In 2006, the Episkin division acquired SkinEthic, a leading tissue engineering company.

The aim for L'Oréal is to produce products that cater to their diverse customers specifically, in the emerging markets that currently account for 53% of the entire global beauty market. Through these research methods L'Oréal aims to tap into one billion new consumers in these markets for the upcoming years.

In 2003, the L'Oréal Institute for Ethnic Hair & Skin Research was inaugurated in Chicago to continue their research on African American hair and skin among other ethnicities. The L'Oréal Group opened the Predictive Evaluation Center in Lyon, France in 2011. This center is devoted to evaluating the quality of the products without testing on animals. Additionally, L'Oréal built an international "Consumer Insights" division as well as, regional Research and Innovation centres in six countries: Japan, China, India, the United States, Brazil, and France. The aim of these centres is to collect information on their diverse consumers in order to develop products according to their various needs.  In 2011, L'Oréal announced its intention to build a Research and Innovation Center in Bom Jesus Island Rio de Janeiro, Brazil. Estimated at 30 million euros (70 million reais), this project is expected to create about 150 jobs by 2015.

The L'Oreal Global Hair Research Centre, a facility in Paris Saint-Ouen, opened in March 2012. It serves as the headquarters for the international departments of hair color, hair care, and hairstyling. One of the largest investments in company R&I history, the 25,000m² Centre hosts 500 employees. These include chemists, physical-chemists, opticians, materials scientists, metrologists, rheologists, computer scientists, and statisticians.
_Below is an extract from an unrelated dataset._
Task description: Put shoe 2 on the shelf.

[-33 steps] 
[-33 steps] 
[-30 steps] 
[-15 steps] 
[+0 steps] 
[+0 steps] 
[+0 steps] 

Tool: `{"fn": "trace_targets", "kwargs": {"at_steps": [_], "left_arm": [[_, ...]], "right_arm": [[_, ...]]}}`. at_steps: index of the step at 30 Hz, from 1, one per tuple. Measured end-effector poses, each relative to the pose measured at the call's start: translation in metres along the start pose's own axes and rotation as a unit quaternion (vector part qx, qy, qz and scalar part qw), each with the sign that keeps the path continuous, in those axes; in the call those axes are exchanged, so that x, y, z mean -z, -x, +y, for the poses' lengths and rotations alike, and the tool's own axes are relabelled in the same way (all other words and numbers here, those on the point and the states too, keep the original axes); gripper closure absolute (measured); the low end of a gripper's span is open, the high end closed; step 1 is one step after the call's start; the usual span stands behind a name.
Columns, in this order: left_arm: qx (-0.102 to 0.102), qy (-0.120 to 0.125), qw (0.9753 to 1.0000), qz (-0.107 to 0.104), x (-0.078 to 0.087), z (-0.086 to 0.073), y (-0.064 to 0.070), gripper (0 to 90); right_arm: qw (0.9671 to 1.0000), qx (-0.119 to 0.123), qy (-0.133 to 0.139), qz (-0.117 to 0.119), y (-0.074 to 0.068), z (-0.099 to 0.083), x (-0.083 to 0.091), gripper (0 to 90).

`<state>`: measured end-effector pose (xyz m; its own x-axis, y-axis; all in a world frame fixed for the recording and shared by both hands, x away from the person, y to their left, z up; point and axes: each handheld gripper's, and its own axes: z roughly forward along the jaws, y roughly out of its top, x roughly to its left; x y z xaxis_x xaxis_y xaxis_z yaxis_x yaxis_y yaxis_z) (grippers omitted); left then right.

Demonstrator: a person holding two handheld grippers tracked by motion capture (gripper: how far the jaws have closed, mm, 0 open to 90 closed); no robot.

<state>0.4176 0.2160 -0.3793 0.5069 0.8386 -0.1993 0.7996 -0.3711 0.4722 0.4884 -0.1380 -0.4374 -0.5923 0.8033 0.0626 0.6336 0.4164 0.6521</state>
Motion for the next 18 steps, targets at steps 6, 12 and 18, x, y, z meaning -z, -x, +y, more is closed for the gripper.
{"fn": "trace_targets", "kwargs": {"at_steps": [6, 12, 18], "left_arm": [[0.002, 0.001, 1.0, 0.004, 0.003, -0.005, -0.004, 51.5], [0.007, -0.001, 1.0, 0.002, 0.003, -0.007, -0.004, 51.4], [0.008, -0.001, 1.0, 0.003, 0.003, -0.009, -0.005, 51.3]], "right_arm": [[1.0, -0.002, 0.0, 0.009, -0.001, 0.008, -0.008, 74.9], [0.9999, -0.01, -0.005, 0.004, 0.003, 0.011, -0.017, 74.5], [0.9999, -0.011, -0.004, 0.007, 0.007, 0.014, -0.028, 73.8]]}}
The facility offers automation, modelling, and sensory evaluation.

Human skin 3D printing
L'Oreal announced in May 2015 that it was partnering with bioprinting startup Organovo to figure out how to 3D print living, breathing derma that can be used to test products for toxicity and efficacy. "We're the first beauty company that Organovo has worked with", said Guive Balooch, global vice president of L'Oreal's tech incubator.

Modiface
On 16 March 2018, L'Oréal announced that it had acquired Modiface, a beauty tech company that uses augmented reality to allow users to digitally try on different makeup products and hairstyles. Later in 2020, L'Oréal Paris introduced their first line of virtual makeup for social media platforms called "Signature Faces", an augmented reality filter for Instagram, Snapchat, Snap Camera, and Google Duo. It was in part marketed as a way to engage consumers spending more time online due to the pandemic, as well as a way for consumers to try on makeup at home for online shopping.

Perso
This smart device creates custom formulas for lipstick, foundation, and skin care. Customers can use it through the Perso app, which uses AI technology, and is expected to get launched in 2021.

Hapta 
At CES 2023, L'Oréal introduced its newly-developed innovation, Hapta. This product, Hapta, consists of a 'computerized makeup applicator' which is devoted to people with limited hand and arm mobility. Indeed, it facilitates for them the process of applying lipstick. This new applicator would able to 'mimic' different movements of a beauty routine through 'customizable accessories'. The motive behind this innovation is to meet the beauty needs of people with limited hand and arm mobility. According to L'Oréal, Hapta is expected to be launched by Lancôme in 2023.

L'Oréal brow magic 
Another innovation by L'Oréal was announced at CES 2023 which is L'Oreal Brow Magic. This innovation is considered to be the 'first at-home' electronic applicator to facilitate eyebrow-makeup. In fact, it offers its users with immediate special and 'bespoke' brows.

Controversy

Involvement in conflicts
Eugène Schueller, the company's founder, was an alleged Nazi sympathizer. L'Oréal concedes that Schueller was an antisemitic fascist.  He was also a member of La Cagoule, which supported the Vichy regime, and was a violent, pro-fascist and anti-communist organisation.  Eugène bankrolled La Cagoule and some meetings of La Cagoule were held at L'Oréal headquarters. Some of the criminal activities perpetrated by La Cagoule include firearms transportation, assassinating a former minister, and firebombing six synagogues.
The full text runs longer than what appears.